Exercise brief:
Please restate every line below exactly, without any pictures.

+===+

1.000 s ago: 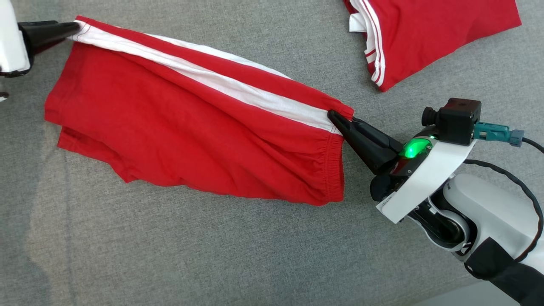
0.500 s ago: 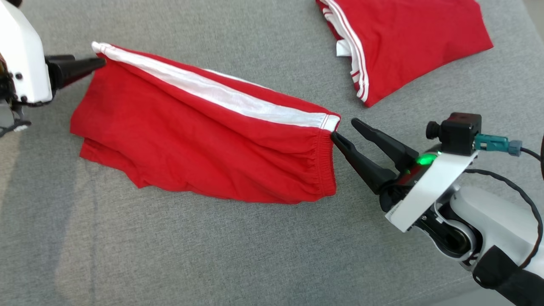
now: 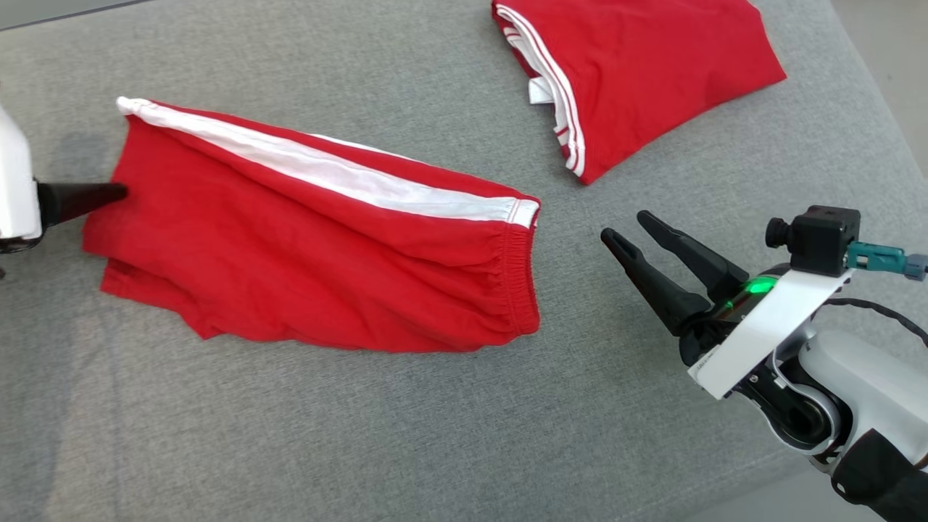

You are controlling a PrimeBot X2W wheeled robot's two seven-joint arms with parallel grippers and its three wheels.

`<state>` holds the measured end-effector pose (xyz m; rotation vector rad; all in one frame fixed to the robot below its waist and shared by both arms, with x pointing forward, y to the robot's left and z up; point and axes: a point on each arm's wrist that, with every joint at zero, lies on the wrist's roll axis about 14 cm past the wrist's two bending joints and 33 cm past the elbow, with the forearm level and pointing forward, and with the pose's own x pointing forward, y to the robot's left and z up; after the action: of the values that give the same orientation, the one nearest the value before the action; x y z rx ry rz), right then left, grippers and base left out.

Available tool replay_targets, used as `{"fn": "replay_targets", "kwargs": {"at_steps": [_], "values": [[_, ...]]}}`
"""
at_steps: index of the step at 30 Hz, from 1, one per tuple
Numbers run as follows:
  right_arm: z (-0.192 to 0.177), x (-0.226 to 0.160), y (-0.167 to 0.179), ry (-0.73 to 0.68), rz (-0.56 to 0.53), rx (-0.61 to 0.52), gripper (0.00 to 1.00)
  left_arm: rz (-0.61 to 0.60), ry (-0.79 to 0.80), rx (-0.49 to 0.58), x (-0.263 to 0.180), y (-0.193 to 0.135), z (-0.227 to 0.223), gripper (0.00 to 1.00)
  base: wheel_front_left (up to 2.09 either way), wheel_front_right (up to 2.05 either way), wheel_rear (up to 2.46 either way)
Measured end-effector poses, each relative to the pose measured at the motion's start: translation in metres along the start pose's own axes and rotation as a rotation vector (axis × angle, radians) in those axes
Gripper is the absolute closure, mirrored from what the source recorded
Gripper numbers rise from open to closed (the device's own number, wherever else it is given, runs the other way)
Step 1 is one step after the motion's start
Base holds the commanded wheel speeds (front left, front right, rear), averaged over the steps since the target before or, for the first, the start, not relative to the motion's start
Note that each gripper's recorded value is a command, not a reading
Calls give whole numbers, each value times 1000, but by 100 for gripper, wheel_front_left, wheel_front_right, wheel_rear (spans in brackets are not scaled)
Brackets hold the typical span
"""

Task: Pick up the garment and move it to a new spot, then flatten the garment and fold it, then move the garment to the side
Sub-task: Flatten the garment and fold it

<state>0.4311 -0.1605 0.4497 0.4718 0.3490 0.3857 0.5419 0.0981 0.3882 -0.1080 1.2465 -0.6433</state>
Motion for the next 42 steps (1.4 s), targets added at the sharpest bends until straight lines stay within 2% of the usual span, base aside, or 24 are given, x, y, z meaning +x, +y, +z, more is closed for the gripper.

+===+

Answer area:
1.000 s ago: 
0.500 s ago: 
now: 

You are controlling a PrimeBot X2W wheeled robot's two seven-joint arms with parallel grippers and its three wheels.

`<state>` holds the measured end-effector pose (xyz m; rotation vector rad; all in one frame fixed to the robot below its waist and shared by both arms, with x pointing forward, y to the robot's left and z up; point and axes: a point on each arm's wrist that, with every joint at zero, lies on the wrist's roll axis about 14 cm past the wrist's two bending joints and 33 cm past the elbow, with the forearm level and pointing forward, and with the pose's own x pointing forward, y to the robot's left and z up; after the action: of the values that give the same orientation, the one nearest the value before the action; x y z rx ry rz), right then left, grippers and base left out.

Available tool replay_targets, used as `{"fn": "replay_targets", "kwargs": {"at_steps": [_], "values": [[_, ...]]}}`
"""
at_steps: index of the step at 30 Hz, from 1, one per tuple
Numbers run as follows:
  right_arm: z (-0.192 to 0.177), x (-0.226 to 0.160), y (-0.167 to 0.179), ry (-0.73 to 0.68), rz (-0.56 to 0.53), rx (-0.61 to 0.52), gripper (0.00 to 1.00)
  left_arm: rz (-0.61 to 0.60), ry (-0.79 to 0.80), rx (-0.49 to 0.58), x (-0.263 to 0.180), y (-0.193 to 0.135), z (-0.227 to 0.223), gripper (0.00 to 1.00)
  base: wheel_front_left (up to 2.09 either way), wheel_front_right (up to 2.05 either way), wheel_rear (up to 2.46 either way)
Measured end-effector poses, each relative to the pose measured at the motion's start: translation in metres along the start pose's own axes and rotation as a rotation vector (axis × angle, radians) in those axes
Gripper is the absolute closure, mirrored from what the source recorded
Gripper numbers rise from open to closed (the device's own number, wherever else it is given, runs the other way)
Step 1 is one step after the motion's start
Base holds the commanded wheel speeds (front left, front right, rear), averaged over the steps since the target before or, for the first, the start, not relative to the motion's start
Note that each gripper's recorded value is a command, not a reading
Calls give whole numbers, each value times 1000, but by 100 for gripper, wheel_front_left, wheel_front_right, wheel_rear (spans in brackets are not scaled)
Brackets hold the typical span
"""

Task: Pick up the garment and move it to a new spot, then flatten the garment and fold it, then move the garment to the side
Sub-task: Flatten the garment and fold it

<state>0.4311 -0.1605 0.4497 0.4718 0.3490 0.3857 0.5419 0.0981 0.3882 -0.1080 1.2465 -0.6433</state>
Motion for the next 42 steps (1.4 s), targets added at the sharpest bends until straight lines stay within 2% of the usual span, base aside, or 24 are given, x, y, z meaning +x, +y, +z, more is closed for the gripper.

The submitted answer is complete.